◆ **RAW DATA**:

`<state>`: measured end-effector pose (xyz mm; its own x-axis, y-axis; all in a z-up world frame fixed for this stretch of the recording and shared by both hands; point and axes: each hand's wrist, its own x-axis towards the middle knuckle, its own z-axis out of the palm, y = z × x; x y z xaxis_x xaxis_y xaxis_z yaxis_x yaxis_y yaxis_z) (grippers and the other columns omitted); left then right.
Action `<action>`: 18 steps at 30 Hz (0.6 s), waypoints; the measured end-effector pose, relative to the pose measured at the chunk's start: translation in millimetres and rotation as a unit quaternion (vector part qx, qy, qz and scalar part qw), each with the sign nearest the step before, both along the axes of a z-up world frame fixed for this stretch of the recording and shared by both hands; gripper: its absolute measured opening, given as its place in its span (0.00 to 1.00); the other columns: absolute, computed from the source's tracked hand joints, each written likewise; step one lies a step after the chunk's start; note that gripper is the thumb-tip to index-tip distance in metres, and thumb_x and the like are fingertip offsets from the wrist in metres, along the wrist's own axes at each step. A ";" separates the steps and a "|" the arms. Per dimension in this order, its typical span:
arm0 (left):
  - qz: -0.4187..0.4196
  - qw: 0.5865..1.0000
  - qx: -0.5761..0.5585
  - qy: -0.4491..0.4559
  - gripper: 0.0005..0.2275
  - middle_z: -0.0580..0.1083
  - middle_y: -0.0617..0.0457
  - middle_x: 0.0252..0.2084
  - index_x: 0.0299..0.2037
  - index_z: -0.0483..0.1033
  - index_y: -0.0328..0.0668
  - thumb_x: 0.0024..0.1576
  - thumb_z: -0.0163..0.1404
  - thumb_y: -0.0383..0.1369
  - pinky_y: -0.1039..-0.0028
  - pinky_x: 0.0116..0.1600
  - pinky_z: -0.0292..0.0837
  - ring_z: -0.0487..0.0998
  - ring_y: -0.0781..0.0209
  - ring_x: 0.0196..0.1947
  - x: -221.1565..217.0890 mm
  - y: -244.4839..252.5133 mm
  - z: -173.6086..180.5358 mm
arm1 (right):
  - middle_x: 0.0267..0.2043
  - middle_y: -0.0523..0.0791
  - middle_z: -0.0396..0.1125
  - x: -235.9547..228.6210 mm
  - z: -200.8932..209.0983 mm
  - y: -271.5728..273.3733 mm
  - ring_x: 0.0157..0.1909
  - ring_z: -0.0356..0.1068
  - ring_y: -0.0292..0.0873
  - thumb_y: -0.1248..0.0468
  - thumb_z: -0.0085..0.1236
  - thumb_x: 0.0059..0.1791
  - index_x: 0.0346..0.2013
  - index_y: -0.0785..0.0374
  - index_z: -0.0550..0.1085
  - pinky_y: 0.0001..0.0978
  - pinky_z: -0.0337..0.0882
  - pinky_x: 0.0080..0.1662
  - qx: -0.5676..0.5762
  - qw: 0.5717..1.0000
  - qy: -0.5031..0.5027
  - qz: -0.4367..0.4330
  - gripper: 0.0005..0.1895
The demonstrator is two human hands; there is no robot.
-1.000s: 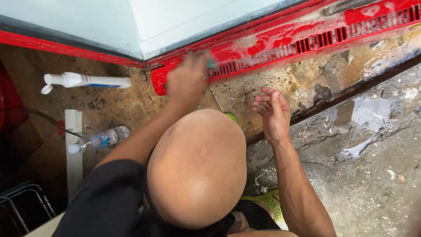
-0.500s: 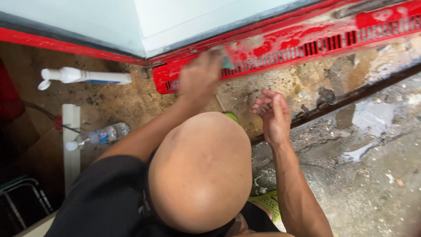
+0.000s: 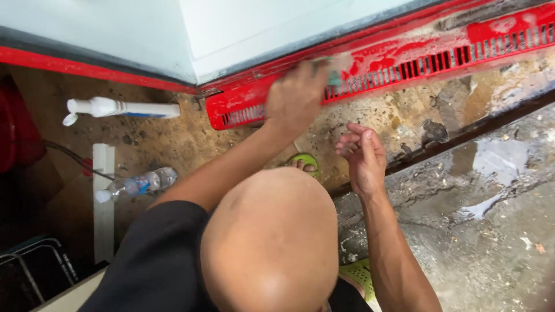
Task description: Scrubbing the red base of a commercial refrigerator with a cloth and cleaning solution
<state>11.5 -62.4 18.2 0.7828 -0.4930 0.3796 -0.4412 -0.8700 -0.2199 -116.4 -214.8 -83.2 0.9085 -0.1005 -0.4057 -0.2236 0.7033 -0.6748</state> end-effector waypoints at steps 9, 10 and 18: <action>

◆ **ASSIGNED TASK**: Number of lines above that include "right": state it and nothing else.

◆ **EXERCISE OUTPUT**: 2